The easiset way to interact and run the code is through the Notebooks in the folder notebooks. Follow the link in the "Notebook-*-Colab.ipynb" files to run them in Colab or download this repository and run using Jupyter. The source Python code is in the folder src

Likelihood and minimisation

All inference is performed based on the likelihood of different models. The module best_parameters.py contains the definition of the likelihood functions of the models, the minimization algorithm, and the parameters we use in it. The bootstrap used to estimate error bars is also defined in this module, at minimize_with_errors. The bootstrap for the person model is implemented in pvalue_population.py. The likelihood and minimization of the spatial models appear in 'spatial.py'

Analysis

The different analysis we perform, as well as the list of databases we use, are defined in analysis.py. The general setting is defined in LikelihoodAnalysis and respective methods.

For example, to get beta estimated by Log-Normal with free \delta and other statistical information, use

from analysis import LogNormalAnalysis
>>> analysis = LogNormalAnalysis('brazil_aids_2010', required_successes=512)
>>> analysis.beta[0]
>>> analysis.p_value
>>> analysis.bic

You can run the Jupyter Notebook (or Open Notebook in Colab[Jupyter Notebook] or run python -m analyze.py. For example,

MODEL=LogNormalAnalysis ERROR_SAMPLES=10 python -m analyze

runs the LogNormal model with 10 samples for bootstrap on the new dataset. It prints the best \beta, the bootstrap error for beta, p_value, and BIC for the specific model (the script explains how to select the model).

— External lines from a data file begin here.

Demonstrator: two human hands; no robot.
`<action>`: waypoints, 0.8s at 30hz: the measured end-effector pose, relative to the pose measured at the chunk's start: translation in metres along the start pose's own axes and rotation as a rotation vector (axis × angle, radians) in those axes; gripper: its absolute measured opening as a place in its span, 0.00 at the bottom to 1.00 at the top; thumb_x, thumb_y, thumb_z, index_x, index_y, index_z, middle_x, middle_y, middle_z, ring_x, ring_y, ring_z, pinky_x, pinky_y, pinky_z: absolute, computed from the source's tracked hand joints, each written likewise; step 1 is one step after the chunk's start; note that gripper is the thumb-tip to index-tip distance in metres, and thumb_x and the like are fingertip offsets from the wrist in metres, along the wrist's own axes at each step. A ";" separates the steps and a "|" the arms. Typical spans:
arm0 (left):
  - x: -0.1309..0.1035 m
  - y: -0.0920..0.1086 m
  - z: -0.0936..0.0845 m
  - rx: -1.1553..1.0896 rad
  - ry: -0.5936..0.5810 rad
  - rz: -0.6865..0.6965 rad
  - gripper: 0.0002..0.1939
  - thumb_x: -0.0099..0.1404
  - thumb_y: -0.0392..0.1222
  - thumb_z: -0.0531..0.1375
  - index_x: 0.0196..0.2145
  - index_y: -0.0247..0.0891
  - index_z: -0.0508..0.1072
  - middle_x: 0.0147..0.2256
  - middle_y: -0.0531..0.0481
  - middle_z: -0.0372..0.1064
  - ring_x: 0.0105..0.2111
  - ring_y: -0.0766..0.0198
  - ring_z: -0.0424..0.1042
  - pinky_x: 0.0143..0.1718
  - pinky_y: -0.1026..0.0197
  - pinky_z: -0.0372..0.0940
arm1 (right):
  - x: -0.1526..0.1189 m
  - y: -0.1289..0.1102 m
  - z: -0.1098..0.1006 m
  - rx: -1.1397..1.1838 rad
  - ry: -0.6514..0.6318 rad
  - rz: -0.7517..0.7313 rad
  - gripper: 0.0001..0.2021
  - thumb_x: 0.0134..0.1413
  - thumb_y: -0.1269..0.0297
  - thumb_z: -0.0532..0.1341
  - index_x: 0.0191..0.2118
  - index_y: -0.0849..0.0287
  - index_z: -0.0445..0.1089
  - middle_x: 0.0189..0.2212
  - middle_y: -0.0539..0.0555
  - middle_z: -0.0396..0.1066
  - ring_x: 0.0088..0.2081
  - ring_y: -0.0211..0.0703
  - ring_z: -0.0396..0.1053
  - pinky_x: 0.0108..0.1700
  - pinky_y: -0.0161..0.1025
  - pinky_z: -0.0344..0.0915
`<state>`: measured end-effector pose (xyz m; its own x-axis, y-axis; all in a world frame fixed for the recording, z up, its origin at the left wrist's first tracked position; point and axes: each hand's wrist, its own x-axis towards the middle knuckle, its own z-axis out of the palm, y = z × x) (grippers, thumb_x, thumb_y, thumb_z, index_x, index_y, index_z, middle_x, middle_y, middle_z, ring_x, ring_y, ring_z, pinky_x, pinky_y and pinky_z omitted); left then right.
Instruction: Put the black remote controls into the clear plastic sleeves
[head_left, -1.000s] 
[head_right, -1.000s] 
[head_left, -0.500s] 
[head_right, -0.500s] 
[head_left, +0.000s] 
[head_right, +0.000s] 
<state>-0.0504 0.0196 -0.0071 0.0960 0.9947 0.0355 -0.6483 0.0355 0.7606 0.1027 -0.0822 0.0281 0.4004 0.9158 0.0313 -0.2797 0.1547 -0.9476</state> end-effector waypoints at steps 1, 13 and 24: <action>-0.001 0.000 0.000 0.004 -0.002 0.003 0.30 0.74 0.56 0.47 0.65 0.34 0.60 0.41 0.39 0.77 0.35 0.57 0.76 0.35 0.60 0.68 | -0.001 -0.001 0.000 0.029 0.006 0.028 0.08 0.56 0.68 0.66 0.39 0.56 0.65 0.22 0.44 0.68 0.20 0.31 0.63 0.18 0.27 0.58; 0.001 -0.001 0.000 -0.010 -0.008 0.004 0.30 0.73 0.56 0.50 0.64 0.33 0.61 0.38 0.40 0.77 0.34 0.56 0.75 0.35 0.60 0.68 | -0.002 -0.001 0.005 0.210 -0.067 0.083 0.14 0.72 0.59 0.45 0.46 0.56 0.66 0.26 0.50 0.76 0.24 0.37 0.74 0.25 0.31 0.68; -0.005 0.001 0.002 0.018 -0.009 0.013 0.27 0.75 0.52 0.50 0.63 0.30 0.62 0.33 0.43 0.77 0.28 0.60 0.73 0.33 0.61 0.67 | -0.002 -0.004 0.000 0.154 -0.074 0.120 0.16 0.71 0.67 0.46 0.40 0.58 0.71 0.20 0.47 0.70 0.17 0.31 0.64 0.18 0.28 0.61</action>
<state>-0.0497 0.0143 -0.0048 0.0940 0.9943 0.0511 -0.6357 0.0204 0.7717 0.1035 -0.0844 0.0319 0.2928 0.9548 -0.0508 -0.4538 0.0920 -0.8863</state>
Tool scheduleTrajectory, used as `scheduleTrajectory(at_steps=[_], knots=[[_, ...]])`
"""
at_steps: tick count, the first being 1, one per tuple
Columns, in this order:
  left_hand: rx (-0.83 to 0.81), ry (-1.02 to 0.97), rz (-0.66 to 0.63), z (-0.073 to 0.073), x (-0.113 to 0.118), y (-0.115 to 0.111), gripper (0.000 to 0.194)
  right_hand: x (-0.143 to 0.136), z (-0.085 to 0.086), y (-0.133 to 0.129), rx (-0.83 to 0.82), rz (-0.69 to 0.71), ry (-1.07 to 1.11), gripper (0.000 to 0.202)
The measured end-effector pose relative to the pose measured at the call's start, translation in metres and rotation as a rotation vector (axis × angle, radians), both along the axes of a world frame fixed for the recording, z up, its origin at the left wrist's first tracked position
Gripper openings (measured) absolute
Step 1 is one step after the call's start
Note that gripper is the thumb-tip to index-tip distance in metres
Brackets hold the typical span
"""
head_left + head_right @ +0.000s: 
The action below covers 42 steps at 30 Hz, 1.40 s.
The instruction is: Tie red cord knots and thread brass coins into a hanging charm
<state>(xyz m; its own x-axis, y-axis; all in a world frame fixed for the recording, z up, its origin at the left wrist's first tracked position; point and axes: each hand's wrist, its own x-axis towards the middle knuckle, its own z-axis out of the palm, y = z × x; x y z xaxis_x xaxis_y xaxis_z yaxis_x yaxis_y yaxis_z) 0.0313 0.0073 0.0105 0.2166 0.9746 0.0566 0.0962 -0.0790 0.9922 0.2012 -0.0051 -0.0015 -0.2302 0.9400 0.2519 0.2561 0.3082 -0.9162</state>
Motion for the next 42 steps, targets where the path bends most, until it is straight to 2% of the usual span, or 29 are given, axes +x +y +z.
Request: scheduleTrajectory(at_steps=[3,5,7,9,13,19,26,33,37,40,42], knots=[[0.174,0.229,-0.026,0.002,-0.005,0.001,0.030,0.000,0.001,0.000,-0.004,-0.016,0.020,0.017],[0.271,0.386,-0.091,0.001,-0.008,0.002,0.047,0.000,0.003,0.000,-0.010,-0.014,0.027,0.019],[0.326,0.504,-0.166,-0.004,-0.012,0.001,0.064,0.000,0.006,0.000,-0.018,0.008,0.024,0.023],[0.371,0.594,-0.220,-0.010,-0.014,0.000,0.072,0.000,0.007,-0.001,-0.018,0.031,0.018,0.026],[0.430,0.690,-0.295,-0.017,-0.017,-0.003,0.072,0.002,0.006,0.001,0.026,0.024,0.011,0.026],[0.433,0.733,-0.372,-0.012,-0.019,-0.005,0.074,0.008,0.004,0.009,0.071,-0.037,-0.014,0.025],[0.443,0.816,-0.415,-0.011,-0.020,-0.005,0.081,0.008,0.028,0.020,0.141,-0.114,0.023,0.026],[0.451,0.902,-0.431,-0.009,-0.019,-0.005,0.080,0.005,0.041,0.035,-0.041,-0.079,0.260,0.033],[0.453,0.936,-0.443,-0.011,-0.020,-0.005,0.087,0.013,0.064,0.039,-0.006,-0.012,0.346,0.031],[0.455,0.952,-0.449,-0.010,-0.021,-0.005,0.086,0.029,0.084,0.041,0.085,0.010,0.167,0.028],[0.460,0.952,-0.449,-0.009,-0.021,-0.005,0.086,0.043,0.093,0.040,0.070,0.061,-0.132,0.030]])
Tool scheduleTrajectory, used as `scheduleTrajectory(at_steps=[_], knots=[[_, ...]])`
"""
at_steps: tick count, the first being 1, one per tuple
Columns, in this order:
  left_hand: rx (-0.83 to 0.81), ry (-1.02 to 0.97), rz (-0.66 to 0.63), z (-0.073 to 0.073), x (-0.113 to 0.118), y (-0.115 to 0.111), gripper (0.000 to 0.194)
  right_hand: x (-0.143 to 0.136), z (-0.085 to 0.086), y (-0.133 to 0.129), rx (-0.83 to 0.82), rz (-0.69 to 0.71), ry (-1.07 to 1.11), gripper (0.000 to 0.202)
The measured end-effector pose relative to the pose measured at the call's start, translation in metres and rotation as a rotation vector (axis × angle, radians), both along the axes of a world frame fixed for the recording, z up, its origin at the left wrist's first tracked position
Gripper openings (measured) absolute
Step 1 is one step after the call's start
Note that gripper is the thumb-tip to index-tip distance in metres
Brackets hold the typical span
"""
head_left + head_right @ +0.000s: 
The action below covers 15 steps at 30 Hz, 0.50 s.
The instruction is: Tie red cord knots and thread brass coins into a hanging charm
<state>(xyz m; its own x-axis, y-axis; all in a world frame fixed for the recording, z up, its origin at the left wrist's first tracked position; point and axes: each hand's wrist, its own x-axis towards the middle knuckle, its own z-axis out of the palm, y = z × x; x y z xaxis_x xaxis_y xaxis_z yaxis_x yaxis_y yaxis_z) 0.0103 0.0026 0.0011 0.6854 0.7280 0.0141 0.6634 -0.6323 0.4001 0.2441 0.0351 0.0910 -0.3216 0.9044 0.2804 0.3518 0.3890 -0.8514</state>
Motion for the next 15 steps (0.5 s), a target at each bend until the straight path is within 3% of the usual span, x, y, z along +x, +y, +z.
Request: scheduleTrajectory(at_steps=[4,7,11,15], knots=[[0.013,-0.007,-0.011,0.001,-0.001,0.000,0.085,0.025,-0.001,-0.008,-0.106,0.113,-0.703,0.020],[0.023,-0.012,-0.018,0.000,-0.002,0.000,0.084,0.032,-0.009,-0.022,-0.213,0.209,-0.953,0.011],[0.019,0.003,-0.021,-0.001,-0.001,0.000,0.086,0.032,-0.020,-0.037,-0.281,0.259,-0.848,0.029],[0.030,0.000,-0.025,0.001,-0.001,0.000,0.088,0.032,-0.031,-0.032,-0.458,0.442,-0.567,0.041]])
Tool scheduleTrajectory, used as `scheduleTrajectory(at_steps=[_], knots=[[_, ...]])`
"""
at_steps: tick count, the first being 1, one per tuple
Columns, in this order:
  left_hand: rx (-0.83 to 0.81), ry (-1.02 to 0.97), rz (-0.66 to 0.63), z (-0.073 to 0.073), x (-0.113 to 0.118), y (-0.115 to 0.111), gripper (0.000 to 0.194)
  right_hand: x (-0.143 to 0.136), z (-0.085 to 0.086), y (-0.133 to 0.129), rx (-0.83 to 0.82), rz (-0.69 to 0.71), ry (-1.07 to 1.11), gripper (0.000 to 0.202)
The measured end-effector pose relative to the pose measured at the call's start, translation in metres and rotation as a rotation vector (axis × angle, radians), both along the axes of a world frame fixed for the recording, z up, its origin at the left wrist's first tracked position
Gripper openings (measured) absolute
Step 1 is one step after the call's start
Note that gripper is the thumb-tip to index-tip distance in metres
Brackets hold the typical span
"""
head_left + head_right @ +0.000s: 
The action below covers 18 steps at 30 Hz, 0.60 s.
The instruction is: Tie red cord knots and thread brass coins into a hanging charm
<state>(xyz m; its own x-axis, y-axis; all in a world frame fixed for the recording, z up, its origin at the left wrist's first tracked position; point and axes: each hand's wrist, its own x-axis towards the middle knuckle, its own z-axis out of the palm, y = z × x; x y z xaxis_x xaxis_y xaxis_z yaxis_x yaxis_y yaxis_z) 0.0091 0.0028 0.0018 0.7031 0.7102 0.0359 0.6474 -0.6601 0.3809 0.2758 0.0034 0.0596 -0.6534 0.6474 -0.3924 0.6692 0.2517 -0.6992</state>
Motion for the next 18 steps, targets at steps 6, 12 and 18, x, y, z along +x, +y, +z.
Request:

Pre-computed results are stored at _results. In case you want to reproduce some of the results stored in _results, you can delete the respective analysis in the directory and run (may take some time)

python -m analysis_run

this requires some environment variables that are documented when you run it.

References

This repository contains both data and code from the papers:

[1] Is this scaling non-linear? by Jorge C. Leitão, José M. Miotto, Martin Gerlach, and Eduardo G. Altmann, Royal Society Open Science 3, 150649 (2016). | See Notebook | Open Notebook in Colab

[2] Spatial Interctions in urban scaling laws, by Eduardo G. Altmann, PLOS ONE 15, e0243390 (2020). | See Notebook | Open Notebook in Colab

And also specific projects:

Results for COVID-19 data performed by Jimena Espinoza in Semester 2 2021| See Notebook | Open Notebook in Colab.

Results considering area and population as measures of city size, performed byIsaac Riad in 2024 | See Notebook.

Contributions are welcome. If results of this repository are used, please cite it and the corresponding publications.